*ABOUT THIS EXERCISE*: Your answer must consist of every line from the data below that includes the word "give".

*MATERIAL FOR THE TASK*:
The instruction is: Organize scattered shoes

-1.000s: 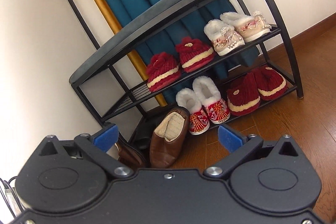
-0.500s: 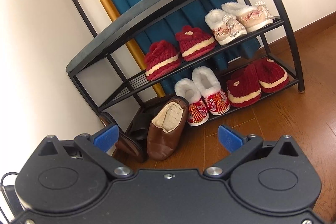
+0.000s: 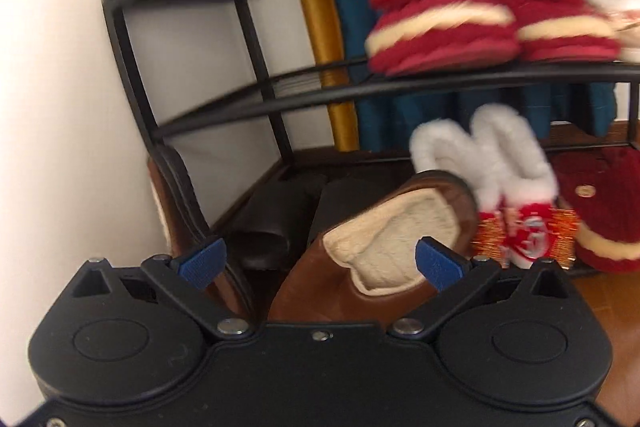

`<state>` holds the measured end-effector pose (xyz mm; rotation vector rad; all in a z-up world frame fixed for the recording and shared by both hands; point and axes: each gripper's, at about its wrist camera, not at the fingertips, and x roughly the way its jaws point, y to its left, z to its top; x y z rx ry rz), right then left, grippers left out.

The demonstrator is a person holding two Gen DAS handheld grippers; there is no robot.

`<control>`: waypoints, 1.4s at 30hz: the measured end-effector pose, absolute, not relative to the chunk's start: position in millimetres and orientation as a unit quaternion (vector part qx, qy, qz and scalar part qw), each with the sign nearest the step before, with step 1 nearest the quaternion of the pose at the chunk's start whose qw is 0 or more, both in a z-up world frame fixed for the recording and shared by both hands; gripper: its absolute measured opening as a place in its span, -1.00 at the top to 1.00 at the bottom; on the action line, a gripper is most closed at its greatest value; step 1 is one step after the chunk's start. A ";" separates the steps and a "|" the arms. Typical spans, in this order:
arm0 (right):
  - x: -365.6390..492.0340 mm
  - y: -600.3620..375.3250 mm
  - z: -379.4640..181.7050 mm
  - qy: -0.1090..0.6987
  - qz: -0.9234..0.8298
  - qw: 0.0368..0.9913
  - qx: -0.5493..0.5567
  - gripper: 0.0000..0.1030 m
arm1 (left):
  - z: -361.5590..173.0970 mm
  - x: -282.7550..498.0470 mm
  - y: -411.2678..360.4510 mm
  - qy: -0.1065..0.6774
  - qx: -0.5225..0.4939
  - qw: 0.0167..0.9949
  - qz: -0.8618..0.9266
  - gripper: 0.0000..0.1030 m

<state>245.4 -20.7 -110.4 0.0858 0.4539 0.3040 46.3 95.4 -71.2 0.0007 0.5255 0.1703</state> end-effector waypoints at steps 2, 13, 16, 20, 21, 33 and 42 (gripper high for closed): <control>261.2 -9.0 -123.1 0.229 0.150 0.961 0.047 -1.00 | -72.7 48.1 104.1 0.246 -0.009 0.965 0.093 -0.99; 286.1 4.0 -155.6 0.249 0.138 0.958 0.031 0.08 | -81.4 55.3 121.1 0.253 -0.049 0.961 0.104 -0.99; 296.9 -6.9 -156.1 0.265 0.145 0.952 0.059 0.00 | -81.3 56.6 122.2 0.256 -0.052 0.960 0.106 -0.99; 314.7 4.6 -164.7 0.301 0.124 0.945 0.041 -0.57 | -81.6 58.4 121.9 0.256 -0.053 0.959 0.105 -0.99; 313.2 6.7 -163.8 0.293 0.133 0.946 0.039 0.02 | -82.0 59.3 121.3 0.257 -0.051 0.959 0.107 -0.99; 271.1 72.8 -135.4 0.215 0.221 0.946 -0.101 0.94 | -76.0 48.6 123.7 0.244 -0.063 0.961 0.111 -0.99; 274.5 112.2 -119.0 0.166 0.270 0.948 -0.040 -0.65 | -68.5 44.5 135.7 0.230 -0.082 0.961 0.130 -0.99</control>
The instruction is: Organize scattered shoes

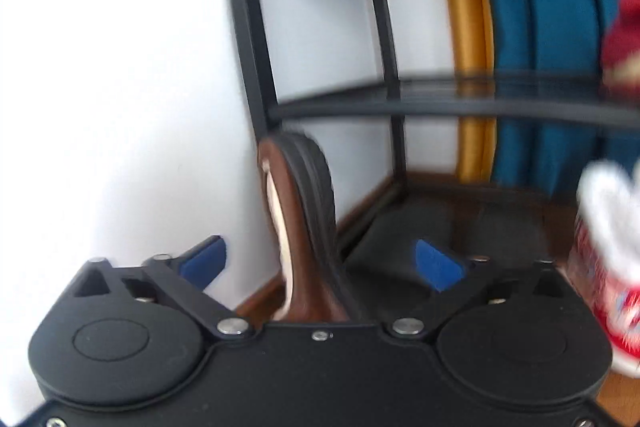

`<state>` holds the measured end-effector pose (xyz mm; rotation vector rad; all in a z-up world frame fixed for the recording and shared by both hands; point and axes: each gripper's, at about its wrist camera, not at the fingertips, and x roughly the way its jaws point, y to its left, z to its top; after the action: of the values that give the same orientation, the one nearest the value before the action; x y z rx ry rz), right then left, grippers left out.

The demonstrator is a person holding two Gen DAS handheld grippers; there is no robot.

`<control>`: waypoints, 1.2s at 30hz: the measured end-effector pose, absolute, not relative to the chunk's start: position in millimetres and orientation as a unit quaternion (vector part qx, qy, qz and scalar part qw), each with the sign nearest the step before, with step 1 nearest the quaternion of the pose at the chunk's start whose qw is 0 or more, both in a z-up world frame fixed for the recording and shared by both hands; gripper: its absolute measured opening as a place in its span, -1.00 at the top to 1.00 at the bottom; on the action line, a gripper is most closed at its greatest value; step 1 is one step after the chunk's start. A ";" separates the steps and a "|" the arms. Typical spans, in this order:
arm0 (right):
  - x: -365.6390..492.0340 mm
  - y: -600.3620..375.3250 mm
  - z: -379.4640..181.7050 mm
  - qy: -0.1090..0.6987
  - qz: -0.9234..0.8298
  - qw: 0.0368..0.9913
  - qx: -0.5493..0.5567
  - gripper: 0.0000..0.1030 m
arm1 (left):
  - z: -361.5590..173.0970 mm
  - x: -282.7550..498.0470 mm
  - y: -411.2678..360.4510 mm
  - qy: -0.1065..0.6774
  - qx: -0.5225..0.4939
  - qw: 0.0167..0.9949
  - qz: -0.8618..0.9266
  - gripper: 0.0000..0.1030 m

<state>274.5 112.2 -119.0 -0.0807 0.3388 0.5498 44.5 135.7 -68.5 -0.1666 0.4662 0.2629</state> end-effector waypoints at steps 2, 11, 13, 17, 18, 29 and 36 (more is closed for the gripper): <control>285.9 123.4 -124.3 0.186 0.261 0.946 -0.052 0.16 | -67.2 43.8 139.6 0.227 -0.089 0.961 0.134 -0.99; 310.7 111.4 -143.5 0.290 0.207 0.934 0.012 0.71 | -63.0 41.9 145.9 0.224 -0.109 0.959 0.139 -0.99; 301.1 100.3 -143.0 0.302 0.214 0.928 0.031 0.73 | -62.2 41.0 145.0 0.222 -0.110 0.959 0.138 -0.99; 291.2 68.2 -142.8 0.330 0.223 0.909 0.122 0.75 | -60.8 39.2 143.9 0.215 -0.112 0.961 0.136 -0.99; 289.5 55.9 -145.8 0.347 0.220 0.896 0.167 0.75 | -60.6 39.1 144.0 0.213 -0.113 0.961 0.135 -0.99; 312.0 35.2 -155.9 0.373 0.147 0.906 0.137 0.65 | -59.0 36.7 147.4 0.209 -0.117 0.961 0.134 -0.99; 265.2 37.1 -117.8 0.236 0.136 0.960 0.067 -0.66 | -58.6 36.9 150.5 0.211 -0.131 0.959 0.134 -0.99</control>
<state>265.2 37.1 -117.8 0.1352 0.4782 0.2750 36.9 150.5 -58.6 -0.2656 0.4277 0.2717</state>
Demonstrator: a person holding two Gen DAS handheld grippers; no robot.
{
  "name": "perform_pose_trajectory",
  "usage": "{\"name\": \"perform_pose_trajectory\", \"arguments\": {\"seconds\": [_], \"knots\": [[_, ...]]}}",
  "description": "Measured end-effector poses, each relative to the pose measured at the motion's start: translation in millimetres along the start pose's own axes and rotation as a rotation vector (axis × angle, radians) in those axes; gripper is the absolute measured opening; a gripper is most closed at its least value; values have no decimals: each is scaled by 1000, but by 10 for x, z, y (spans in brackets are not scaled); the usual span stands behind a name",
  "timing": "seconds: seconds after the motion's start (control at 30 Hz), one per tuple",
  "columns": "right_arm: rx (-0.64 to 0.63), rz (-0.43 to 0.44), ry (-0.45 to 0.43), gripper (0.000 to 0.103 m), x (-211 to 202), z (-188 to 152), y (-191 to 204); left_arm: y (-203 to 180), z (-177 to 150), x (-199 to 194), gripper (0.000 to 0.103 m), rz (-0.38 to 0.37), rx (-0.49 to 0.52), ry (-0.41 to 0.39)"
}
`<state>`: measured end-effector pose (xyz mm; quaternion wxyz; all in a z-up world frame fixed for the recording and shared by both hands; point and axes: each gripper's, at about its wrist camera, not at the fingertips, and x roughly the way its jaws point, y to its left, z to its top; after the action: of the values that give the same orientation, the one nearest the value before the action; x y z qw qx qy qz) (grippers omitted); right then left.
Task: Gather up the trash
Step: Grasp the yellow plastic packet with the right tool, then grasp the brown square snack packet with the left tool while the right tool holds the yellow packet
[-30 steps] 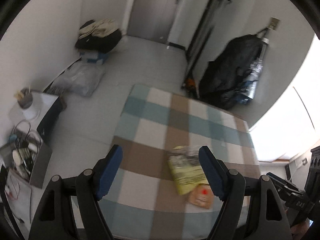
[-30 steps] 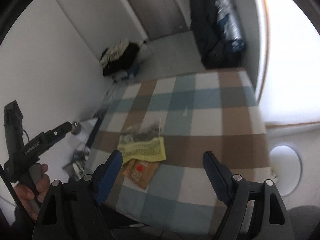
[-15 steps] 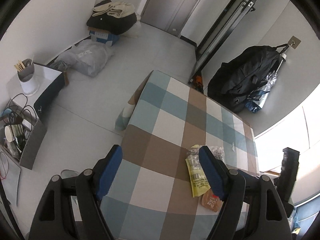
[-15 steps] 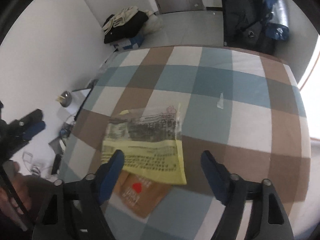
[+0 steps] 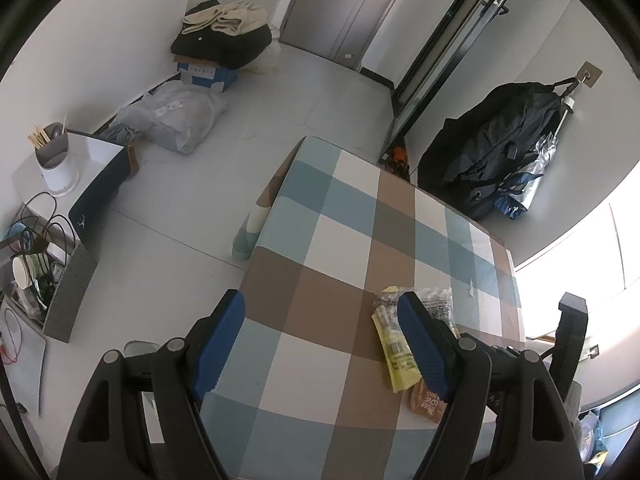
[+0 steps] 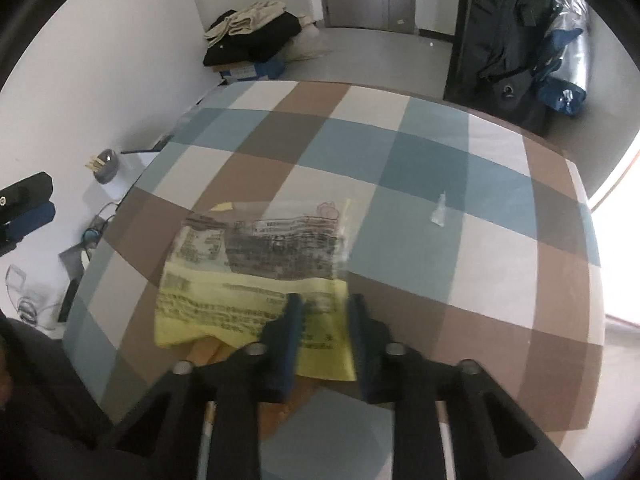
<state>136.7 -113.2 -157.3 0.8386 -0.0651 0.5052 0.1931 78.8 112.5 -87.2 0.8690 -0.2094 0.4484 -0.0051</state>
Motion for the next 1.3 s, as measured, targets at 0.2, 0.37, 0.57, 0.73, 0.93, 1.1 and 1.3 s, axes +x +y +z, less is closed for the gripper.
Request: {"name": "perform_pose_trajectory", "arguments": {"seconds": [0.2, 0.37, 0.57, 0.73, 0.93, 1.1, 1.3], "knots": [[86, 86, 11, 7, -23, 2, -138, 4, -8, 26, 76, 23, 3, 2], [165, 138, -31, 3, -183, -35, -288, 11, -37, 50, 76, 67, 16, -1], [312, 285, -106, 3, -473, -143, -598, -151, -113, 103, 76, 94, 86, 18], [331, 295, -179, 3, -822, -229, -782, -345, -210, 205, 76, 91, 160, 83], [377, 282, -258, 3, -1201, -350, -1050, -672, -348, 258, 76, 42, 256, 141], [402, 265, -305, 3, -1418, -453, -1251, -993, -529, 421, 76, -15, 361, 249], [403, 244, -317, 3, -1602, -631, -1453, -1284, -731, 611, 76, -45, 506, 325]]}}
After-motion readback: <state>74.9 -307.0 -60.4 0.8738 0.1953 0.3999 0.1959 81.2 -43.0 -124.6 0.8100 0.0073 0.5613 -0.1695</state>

*RESULT FOR THIS EXERCISE*:
`<state>` holds the measured end-effector pose (xyz mm; rotation vector rad; all in a z-up world frame fixed for the recording and shared by both hands; point and axes: each gripper's, at about its wrist camera, not at the fingertips, and x roughly the way its jaws point, y to its left, z to its top; after the action: of the values that give the same orientation, the one nearest the value before the action; x y z rx ry rz), right then left, grippers left out.
`<state>`: measured end-effector pose (xyz mm; quaternion wxyz; all in a z-up world frame fixed for the recording and shared by both hands; point and axes: each gripper's, at about its wrist camera, not at the fingertips, and x roughly the way its jaws point, y to its left, z to its top; after the action: of the values that give the same orientation, the one nearest the value before the action; x y z qw qx qy qz) (grippers omitted); right then left.

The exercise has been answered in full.